• What to work on: Output the whole listing exactly, except for the pictures in it.

• Data block:

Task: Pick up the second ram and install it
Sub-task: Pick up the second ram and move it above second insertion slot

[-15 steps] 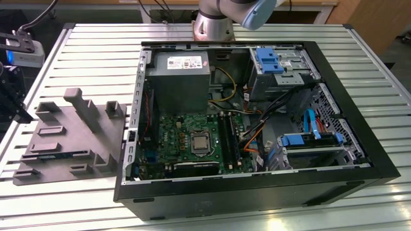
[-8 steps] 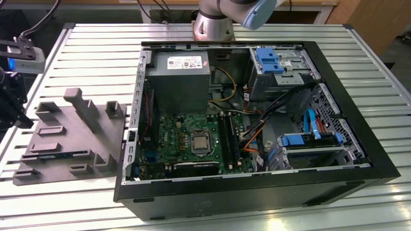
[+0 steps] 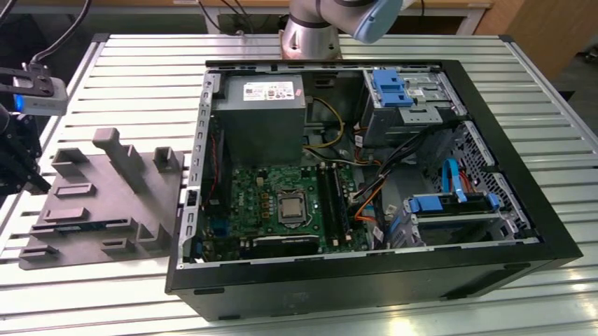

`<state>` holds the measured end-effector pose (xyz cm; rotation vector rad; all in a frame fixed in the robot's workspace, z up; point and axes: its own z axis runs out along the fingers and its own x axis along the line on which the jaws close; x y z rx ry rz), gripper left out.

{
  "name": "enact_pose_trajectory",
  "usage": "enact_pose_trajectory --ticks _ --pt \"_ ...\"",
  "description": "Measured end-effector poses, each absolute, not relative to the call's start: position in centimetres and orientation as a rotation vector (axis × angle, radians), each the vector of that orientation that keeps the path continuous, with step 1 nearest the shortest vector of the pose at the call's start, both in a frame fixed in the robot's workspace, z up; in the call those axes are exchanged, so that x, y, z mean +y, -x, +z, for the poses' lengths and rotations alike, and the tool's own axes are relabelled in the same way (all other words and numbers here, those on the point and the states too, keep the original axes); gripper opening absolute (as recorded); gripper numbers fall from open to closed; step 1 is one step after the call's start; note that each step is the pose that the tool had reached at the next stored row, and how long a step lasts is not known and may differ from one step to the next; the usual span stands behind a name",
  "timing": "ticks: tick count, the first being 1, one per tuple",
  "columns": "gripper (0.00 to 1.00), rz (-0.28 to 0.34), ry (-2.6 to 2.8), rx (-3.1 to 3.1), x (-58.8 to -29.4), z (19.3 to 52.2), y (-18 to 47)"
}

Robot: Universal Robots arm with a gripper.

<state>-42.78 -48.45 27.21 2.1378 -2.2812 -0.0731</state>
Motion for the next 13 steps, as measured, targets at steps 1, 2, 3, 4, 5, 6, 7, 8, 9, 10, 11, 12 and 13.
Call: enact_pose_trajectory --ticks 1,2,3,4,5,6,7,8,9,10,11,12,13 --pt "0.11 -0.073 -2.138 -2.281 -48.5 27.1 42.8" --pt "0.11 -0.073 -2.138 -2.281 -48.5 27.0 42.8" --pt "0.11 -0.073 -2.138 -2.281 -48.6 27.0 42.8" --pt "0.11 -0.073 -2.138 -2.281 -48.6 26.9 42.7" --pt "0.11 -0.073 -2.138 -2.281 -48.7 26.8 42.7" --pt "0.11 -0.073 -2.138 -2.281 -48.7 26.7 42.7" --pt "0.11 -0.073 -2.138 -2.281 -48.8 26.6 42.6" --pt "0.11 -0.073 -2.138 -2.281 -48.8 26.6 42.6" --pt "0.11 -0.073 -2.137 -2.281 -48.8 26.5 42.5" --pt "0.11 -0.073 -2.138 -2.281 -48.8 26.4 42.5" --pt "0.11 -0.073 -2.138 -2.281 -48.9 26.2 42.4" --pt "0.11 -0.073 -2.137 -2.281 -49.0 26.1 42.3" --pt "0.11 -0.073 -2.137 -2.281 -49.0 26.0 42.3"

• Expected output:
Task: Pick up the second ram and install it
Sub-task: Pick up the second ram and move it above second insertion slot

[-15 steps] 
[-8 steps] 
[+0 steps] 

`<state>` holds the measured end-effector pose (xyz cm; rotation vector rad; all in a frame fixed in the robot's workspace, z up; point and axes: its own z axis runs out along the fingers and its own x axis along the line on which the jaws close; x y z rx ry rz), gripper left out.

{
  "name": "enact_pose_trajectory",
  "usage": "enact_pose_trajectory --ticks _ --pt \"_ ...\"",
  "description": "Measured end-effector poses, each absolute, not relative to the call's start: position in centimetres and orientation as a rotation vector (axis × angle, radians), each the vector of that orientation that keeps the path continuous, with step 1 nearest the shortest vector of the pose at the call's start, both in a frame fixed in the robot's workspace, z up; in the call those axes are exchanged, so that x, y, z mean +y, -x, +z, for the poses' lengths and rotations alike, and the tool's own axes are relabelled in the same way (all other words and numbers here, those on the point and the states too, keep the original axes); gripper opening absolute (as recorded); gripper numbers fall from open to closed; step 1 is one step after the call's start; note that each step is the pose that the tool had reached at the next stored row, and how long a step lasts is not known and may differ from one step to the next; the usual span stands behind a name",
  "timing": "ticks: tick count, the first being 1, one per tuple",
  "columns": "gripper (0.00 to 1.00), rz (-0.28 to 0.34), ry (-2.6 to 2.8), rx (-3.1 to 3.1), x (-58.8 to -29.4), z (19.3 to 52.2), y (-18 to 47)"
}

Robot: Universal Robots arm with a gripper.

<state>-42.78 -48.45 27.21 2.1378 -2.2812 -0.0731</state>
Motion for the next 13 steps, as measured, targets at steps 1, 2, 3, 4, 5, 6, 7, 8, 9, 10, 11, 12 and 13.
Call: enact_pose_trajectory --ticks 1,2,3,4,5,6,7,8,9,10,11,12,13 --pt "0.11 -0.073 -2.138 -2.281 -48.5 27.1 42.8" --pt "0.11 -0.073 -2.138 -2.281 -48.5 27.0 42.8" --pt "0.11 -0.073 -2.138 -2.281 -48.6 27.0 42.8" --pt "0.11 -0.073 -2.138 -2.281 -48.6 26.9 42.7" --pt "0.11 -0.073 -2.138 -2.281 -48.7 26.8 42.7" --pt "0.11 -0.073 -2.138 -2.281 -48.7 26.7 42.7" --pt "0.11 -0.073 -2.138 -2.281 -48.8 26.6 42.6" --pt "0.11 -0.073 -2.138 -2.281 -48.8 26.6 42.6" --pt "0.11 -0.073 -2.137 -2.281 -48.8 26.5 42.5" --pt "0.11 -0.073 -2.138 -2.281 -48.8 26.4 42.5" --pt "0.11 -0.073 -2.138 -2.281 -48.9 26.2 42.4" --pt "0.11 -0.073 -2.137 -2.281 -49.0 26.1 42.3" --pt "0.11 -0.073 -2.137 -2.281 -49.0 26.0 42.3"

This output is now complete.